Don’t get me started on the inconsistencies of p-codes in the first place. But I’ve started, so I’ll continue. They’re completely lacking in any real ability to provide computer-generated configuration files. Look at Cisco. Look at Polycom. These are your competitors. They use XML-based files that are not simply “p-codes in XML format.” They are actual XML with configuration names that mean something and can survive being used on different model phones without changing anything. It’s time to get rid of p-codes.
Back to firmware.
Why does a version get released that changes basic functionality and then, when brought to your attention, gets the response, “some problems were discovered during Q&A for the build with the fix, and more time is needed for testing.” WHY WASN’T THE TESTING DONE BEFORE THE THING WAS RELEASED IN THE FIRST PLACE? That’s what beta testing is for. That’s what QA is for. Testing in production is for 1990s “dot com bubble companies.” You should be above that. Beyond that.

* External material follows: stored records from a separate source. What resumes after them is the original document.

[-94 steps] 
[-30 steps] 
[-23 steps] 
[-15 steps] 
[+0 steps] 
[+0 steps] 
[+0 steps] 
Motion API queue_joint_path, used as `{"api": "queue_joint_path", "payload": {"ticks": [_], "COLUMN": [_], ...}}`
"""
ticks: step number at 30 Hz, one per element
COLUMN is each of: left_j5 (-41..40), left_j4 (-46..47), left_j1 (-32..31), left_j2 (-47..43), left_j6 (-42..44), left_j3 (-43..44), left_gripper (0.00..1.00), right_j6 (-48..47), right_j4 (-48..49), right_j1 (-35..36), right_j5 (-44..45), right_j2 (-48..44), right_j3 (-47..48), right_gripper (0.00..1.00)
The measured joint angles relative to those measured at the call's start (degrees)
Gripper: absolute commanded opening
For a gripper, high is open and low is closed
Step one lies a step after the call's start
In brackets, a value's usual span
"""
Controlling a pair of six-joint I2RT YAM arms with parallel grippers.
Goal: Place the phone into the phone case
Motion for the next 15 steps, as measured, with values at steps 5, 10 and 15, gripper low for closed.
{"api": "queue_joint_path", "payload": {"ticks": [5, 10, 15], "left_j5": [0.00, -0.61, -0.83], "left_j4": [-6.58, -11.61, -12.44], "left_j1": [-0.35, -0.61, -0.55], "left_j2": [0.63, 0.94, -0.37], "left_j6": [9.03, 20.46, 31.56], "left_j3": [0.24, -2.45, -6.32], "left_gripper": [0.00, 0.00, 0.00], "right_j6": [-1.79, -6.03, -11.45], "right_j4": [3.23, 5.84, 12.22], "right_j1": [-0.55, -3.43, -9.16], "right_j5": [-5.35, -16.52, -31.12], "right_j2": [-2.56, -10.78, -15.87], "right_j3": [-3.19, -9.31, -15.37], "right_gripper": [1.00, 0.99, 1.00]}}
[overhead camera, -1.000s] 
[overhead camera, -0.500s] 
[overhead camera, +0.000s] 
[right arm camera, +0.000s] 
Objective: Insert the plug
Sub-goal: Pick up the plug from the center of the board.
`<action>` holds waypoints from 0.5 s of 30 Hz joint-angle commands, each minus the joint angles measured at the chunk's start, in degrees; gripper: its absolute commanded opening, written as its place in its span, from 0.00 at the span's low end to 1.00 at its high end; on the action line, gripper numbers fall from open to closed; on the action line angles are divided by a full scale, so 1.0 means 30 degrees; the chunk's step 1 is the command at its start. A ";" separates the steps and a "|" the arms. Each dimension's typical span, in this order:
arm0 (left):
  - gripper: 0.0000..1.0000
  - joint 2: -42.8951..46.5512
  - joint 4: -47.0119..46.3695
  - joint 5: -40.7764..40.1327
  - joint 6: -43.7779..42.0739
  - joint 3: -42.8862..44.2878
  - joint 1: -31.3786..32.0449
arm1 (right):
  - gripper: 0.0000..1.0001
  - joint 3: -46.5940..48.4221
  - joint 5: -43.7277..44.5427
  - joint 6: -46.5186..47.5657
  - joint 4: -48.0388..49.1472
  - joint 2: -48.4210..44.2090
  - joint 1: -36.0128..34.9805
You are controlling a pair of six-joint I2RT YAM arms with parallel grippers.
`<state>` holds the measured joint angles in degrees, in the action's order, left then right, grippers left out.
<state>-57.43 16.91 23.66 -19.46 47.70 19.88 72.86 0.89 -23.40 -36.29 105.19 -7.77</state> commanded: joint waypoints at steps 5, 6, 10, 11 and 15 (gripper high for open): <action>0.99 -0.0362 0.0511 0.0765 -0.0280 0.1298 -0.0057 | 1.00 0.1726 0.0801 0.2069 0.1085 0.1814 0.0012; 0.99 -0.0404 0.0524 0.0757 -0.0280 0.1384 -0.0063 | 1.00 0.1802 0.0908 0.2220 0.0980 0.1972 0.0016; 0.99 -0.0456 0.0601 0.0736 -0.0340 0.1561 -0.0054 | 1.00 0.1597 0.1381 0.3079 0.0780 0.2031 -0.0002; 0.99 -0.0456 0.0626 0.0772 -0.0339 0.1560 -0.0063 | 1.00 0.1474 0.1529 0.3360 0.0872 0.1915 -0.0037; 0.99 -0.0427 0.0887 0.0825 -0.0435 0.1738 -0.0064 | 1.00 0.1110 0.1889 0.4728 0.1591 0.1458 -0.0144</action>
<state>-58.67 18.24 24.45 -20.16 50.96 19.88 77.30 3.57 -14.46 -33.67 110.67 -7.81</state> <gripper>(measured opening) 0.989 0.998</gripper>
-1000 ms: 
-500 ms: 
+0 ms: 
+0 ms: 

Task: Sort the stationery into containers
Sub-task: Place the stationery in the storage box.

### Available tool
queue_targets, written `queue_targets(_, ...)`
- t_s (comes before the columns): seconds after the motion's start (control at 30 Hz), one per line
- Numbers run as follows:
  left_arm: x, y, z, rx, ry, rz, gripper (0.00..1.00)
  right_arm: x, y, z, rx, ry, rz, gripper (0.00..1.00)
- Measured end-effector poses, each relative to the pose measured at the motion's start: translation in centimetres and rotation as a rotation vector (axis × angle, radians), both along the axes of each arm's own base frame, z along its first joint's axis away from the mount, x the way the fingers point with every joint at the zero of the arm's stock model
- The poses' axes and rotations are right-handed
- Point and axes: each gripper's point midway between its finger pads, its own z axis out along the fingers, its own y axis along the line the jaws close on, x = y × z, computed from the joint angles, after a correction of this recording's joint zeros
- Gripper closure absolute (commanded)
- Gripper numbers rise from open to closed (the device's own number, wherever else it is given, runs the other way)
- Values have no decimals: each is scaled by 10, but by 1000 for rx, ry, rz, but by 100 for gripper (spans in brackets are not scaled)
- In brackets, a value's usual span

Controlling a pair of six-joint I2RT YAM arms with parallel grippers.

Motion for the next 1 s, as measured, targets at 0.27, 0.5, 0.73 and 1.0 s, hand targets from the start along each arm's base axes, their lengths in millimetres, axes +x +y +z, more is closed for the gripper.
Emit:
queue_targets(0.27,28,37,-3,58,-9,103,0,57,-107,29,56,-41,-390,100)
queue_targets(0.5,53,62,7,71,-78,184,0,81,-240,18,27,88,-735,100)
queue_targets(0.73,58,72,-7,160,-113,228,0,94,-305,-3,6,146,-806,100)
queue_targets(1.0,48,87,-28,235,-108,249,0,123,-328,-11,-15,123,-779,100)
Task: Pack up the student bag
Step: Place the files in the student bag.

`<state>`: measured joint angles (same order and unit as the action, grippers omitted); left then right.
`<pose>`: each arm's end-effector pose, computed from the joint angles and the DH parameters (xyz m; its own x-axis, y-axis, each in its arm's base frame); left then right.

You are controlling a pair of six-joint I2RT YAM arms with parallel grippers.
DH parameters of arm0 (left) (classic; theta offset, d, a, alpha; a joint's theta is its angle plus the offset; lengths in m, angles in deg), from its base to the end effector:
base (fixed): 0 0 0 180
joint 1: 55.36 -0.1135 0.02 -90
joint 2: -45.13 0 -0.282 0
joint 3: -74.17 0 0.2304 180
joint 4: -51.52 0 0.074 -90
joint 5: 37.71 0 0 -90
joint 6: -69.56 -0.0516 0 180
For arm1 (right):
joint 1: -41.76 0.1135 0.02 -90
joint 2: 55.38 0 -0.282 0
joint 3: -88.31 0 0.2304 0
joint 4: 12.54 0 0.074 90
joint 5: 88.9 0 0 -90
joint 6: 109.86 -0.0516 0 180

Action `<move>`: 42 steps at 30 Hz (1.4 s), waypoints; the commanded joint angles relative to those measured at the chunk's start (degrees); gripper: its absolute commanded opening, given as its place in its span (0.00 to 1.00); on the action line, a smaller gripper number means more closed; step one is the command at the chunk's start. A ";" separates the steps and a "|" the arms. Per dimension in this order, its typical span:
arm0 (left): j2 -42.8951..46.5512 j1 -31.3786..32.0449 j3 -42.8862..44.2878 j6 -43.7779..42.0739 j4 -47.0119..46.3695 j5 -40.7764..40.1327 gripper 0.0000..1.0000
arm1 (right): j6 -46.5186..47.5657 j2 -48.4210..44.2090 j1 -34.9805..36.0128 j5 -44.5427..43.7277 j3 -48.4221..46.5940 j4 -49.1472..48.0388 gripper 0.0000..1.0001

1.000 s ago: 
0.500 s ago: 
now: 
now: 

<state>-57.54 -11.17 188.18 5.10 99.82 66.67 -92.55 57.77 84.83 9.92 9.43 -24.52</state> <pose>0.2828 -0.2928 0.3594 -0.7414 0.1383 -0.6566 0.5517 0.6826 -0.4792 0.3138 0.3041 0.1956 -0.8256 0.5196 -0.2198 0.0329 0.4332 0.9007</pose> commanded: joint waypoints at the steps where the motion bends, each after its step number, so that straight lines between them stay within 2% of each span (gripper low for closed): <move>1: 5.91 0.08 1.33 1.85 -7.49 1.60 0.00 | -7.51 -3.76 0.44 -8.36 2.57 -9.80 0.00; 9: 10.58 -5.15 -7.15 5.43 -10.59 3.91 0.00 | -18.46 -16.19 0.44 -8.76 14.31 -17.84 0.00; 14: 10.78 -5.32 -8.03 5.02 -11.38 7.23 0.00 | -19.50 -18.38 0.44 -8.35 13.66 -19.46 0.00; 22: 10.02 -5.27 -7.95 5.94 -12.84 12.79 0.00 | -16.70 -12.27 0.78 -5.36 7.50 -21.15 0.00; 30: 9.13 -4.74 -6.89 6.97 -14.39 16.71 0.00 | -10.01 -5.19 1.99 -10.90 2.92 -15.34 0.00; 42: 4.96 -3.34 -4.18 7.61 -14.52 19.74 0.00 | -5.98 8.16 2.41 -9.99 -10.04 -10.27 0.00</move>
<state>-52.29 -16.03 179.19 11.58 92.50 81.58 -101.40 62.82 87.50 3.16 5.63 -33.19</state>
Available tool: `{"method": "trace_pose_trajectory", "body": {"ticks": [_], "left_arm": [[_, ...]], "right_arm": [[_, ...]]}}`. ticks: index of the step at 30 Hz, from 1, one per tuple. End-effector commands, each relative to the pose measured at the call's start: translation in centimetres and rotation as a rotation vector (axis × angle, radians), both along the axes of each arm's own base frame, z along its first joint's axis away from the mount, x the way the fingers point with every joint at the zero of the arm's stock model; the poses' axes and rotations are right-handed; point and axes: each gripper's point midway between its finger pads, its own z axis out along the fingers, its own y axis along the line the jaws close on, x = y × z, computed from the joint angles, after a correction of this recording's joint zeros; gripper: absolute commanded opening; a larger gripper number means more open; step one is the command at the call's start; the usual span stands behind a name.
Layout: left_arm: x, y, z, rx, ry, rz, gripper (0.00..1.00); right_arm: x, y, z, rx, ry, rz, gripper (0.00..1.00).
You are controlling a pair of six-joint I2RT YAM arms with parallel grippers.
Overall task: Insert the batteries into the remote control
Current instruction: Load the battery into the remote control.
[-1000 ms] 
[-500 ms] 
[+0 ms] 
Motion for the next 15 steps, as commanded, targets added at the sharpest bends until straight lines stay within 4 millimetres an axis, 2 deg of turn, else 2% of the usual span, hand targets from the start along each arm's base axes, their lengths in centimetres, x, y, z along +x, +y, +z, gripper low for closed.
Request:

Until you start wearing big-boy pants and behaving like big-boy companies, Grandstream devices will always be seen as second-rate behind Cisco, Polycom, Avaya, and even the once “last of the pack” Yealink and newcomers like Sangoma and Digium.
PLEASE get your act together and actually create a release methodology that doesn’t include doing beta testing in production with real customers. And I say this as someone who has beta tested dozens of Grandstream devices and runs a company that sells hundreds of Grandstream devices. If we don’t feel comfortable in our product selection choice, we will change to a provider we are comfortable with.
I just upgrade and now LDAP is not working
I had the same problem (I also reported it with a ticket), LDAP with 184.108.40.206 did not work, then I went to 220.127.116.11 and resumed to work LDAP.
At that point I put back 18.104.22.168 and it continued to work.
It seems obvious to me that 22.214.171.124 has problems with LDAP as I am not the only one who has encountered this problem.
Probably the anomaly comes out only by updating ucm to 126.96.36.199 and not by factory reset.